L’ancien capitaine du XV Gallois tient à éclaircir d’autres idées reçues : « le seul moyen de connaître son statut est de se faire tester » et « quelqu’un comme moi qui suit un traitement efficace contre le VIH ne peut pas transmettre le virus par un contact sexuel ».
…face à un manque de communication et d’éducation
« On est à un moment où le sujet n’est plus médiatique alors qu‘il n’y a jamais autant de personnes vivant avec le VIH », regrette Jean-Luc Romero, adjoint à la mairie de Paris en charge de la lutte contre les discriminations. Le président des Élus Locaux Contre le Sida, lui-même homosexuel et séropositif depuis 35 ans revendique que « la visibilité est importante, la visibilité dans le sport de l’homosexualité est essentielle mais la visibilité du VIH est certainement aujourd’hui un des points cruciaux« .

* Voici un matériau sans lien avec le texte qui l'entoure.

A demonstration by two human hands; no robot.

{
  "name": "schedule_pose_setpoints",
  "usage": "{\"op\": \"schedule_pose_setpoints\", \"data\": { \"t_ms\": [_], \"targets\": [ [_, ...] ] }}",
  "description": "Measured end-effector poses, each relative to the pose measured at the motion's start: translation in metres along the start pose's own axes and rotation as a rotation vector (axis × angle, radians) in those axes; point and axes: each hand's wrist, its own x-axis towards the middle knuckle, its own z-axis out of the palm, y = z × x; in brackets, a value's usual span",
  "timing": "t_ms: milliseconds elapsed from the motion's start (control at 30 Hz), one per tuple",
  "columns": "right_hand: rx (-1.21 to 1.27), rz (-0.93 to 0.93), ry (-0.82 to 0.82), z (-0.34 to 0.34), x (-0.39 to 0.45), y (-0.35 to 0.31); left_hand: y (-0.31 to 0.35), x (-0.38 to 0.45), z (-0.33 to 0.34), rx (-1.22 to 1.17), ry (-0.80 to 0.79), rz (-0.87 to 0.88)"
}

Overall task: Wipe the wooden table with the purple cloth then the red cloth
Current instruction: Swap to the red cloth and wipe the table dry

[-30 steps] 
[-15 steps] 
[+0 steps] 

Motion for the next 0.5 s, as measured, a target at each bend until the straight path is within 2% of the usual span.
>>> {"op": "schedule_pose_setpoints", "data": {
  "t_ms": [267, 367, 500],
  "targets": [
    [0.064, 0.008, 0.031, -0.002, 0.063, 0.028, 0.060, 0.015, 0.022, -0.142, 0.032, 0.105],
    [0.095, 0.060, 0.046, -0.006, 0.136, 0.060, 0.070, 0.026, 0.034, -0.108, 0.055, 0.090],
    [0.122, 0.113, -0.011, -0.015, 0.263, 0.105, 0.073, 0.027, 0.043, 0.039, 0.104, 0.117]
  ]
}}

« On a pratiquement gagné la bataille thérapeutique, mais on a perdu pour l’instant la bataille de la communication« , confirme le docteur Richard Chemla. Gareth Thomas pointe le pouvoir que la presse a à déployer dans cette bataille : « Peut-être que moi dans le bus, je vais rencontrer une centaine de personnes à la journée, mais vous quand vous utilisez votre stylo ou votre ordinateur pour écrire, vous vous adressez à des milliers voir des millions de personnes. Donc quand vous écrivez, vous devez mettre en avant les faits, la vérité, quand vous écrivez pour commémorer, vous devez commémorer la science, la médecine« .
Pour Erwan Le Hô, vice président du Core VIH PACA Est et président de l’association Objectif Sida Zéro, pour lutter contre les stigmas qui entourent le VIH, « il faudrait commencer par appliquer la loi« .
En France, la législation prévoit a minima trois séances d’éducation et de prévention autour de la sexualité par an dans les écoles, collèges et lycées. En mars dernier, les associations SOS Homophobie, Sidaction et le Planning familial ont attaqué l’Etat en justice pour le contraindre à appliquer la loi.
Un bus à vocation pédagogique
Le bus stationné à l’entrée de la fan zone permet à l’équipe de Tackle HIV d’informer et de faire de la prévention pendant deux journées à Nice, avant de reprendre la route vers Londres. À l’intérieur, une expérience immersive est proposée.
Grâce à un casque de réalité virtuelle, chacun peut se retrouver plongé dans le quotidien d’une personne séropositive. Un quotidien qui peut être ponctué de situations embarrassantes, de sentiments de honte, de stigmas et d’angoisses, que ce soit au travail, dans l’intimité ou en société, nous montre l’animation, avant de dispenser quelques conseils.